Directions: Every record below should be printed exactly as it appears.

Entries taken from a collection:
((

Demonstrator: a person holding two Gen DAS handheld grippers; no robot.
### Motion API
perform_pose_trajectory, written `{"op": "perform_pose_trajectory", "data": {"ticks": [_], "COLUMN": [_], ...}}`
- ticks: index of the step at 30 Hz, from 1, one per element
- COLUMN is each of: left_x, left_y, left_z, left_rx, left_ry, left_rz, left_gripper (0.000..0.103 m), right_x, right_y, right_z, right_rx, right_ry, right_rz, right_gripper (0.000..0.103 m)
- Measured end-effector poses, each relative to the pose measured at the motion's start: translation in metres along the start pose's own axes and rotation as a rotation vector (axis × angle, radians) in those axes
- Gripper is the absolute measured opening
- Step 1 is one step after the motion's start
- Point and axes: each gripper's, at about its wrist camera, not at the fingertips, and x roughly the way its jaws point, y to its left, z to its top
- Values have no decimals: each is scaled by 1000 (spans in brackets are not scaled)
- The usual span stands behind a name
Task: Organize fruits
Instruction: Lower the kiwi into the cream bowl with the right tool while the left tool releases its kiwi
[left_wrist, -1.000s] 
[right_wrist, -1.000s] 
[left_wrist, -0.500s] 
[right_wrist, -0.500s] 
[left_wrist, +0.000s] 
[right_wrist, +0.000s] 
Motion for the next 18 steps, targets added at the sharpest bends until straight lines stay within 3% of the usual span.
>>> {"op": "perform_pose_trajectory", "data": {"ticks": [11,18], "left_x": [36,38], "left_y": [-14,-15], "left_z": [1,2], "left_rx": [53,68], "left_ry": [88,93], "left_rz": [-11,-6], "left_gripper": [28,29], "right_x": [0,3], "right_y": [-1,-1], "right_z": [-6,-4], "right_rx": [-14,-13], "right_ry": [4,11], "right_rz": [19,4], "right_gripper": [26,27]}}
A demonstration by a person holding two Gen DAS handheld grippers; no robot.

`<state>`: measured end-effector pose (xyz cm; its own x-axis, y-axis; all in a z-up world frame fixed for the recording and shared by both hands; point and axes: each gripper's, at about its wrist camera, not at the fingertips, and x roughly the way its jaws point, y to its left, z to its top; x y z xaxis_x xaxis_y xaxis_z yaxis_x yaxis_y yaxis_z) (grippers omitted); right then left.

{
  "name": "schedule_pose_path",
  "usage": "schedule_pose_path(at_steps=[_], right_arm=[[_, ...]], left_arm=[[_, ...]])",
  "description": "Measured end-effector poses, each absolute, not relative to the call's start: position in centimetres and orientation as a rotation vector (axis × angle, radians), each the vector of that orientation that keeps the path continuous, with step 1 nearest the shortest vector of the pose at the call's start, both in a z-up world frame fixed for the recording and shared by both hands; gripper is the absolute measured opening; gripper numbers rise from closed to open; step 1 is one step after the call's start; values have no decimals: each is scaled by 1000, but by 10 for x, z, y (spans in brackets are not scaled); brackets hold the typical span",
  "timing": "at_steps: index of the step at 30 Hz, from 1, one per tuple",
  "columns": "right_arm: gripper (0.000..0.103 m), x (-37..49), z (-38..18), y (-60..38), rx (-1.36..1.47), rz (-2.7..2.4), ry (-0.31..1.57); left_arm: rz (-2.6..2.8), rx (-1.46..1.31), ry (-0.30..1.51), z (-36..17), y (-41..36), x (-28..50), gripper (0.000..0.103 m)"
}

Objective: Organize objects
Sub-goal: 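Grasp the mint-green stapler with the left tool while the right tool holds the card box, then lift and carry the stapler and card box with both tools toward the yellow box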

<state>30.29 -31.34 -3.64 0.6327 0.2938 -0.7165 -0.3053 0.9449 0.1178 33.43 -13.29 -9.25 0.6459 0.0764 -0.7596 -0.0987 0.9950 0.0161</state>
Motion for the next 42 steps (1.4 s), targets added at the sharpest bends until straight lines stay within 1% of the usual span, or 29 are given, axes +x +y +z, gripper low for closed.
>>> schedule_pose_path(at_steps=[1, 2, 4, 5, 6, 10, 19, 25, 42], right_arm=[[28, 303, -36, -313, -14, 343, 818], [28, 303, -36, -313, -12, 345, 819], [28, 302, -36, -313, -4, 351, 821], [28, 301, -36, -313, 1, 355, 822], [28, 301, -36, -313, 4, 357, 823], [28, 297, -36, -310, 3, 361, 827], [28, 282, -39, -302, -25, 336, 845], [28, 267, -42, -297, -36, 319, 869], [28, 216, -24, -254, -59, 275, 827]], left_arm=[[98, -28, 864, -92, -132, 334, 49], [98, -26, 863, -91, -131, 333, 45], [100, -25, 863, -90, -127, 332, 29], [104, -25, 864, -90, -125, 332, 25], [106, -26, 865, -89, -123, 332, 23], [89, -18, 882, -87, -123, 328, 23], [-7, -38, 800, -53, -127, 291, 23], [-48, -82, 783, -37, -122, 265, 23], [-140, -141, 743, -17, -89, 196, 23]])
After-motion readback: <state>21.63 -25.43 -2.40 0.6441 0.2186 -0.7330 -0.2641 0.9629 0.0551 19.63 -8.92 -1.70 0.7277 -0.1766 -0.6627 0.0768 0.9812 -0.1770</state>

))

Problem solution:
Demonstrator: a person holding two Gen DAS handheld grippers; no robot.
### Motion API
perform_pose_trajectory, written `{"op": "perform_pose_trajectory", "data": {"ticks": [_], "COLUMN": [_], ...}}`
- ticks: index of the step at 30 Hz, from 1, one per element
- COLUMN is each of: left_x, left_y, left_z, left_rx, left_ry, left_rz, left_gripper (0.000..0.103 m), right_x, right_y, right_z, right_rx, right_ry, right_rz, right_gripper (0.000..0.103 m)
- Measured end-effector poses, each relative to the pose measured at the motion's start: translation in metres along the start pose's own axes and rotation as a rotation vector (axis × angle, radians) in those axes
- Gripper is the absolute measured opening
- Step 1 is one step after the motion's start
- Point and axes: each gripper's, at about its wrist camera, not at the fingertips, and x roughly the way its jaws point, y to its left, z to its top
- Values have no decimals: each is scaled by 1000 (spans in brackets are not scaled)
- The usual span stands behind a name
Task: Organize fruits
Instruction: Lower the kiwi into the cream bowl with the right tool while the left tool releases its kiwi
[left_wrist, -1.000s] 
[right_wrist, -1.000s] 
[left_wrist, -0.500s] 
[right_wrist, -0.500s] 
[left_wrist, +0.000s] 
[right_wrist, +0.000s] 
Motion for the next 18 steps, targets added at the sharpest bends until straight lines stay within 3% of the usual span.
>>> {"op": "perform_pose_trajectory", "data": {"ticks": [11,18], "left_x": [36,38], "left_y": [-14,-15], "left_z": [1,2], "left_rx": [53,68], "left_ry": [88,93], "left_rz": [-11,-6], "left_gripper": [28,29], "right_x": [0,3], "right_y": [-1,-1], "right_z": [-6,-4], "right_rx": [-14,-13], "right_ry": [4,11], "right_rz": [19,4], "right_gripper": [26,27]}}
A demonstration by a person holding two Gen DAS handheld grippers; no robot.

`<state>`: measured end-effector pose (xyz cm; its own x-axis, y-axis; all in a z-up world frame fixed for the recording and shared by both hands; point and axes: each gripper's, at about its wrist camera, not at the fingertips, and x roughly the way its jaws point, y to its left, z to its top; x y z xaxis_x xaxis_y xaxis_z yaxis_x yaxis_y yaxis_z) (grippers omitted); right then left.

{
  "name": "schedule_pose_path",
  "usage": "schedule_pose_path(at_steps=[_], right_arm=[[_, ...]], left_arm=[[_, ...]])",
  "description": "Measured end-effector poses, each absolute, not relative to the call's start: position in centimetres and orientation as a rotation vector (axis × angle, radians), each the vector of that orientation that keeps the path continuous, with step 1 nearest the shortest vector of the pose at the call's start, both in a z-up world frame fixed for the recording and shared by both hands; gripper is the absolute measured opening; gripper numbers rise from closed to open; step 1 is one step after the call's start; values have no decimals: each is scaled by 1000, but by 10 for x, z, y (spans in brackets are not scaled); brackets hold the typical span",
  "timing": "at_steps: index of the step at 30 Hz, from 1, one per tuple",
  "columns": "right_arm: gripper (0.000..0.103 m), x (-37..49), z (-38..18), y (-60..38), rx (-1.36..1.47), rz (-2.7..2.4), ry (-0.31..1.57); left_arm: rz (-2.6..2.8), rx (-1.46..1.31), ry (-0.30..1.51), z (-36..17), y (-41..36), x (-28..50), gripper (0.000..0.103 m)"
}

Objective: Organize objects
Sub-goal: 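Grasp the mint-green stapler with the left tool while the right tool holds the card box, then lift and carry the stapler and card box with both tools toward the yellow box
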
<state>30.29 -31.34 -3.64 0.6327 0.2938 -0.7165 -0.3053 0.9449 0.1178 33.43 -13.29 -9.25 0.6459 0.0764 -0.7596 -0.0987 0.9950 0.0161</state>
Motion for the next 42 steps (1.4 s), targets added at the sharpest bends until straight lines stay within 1% of the usual span, or 29 are given, axes +x +y +z, gripper low for closed.
>>> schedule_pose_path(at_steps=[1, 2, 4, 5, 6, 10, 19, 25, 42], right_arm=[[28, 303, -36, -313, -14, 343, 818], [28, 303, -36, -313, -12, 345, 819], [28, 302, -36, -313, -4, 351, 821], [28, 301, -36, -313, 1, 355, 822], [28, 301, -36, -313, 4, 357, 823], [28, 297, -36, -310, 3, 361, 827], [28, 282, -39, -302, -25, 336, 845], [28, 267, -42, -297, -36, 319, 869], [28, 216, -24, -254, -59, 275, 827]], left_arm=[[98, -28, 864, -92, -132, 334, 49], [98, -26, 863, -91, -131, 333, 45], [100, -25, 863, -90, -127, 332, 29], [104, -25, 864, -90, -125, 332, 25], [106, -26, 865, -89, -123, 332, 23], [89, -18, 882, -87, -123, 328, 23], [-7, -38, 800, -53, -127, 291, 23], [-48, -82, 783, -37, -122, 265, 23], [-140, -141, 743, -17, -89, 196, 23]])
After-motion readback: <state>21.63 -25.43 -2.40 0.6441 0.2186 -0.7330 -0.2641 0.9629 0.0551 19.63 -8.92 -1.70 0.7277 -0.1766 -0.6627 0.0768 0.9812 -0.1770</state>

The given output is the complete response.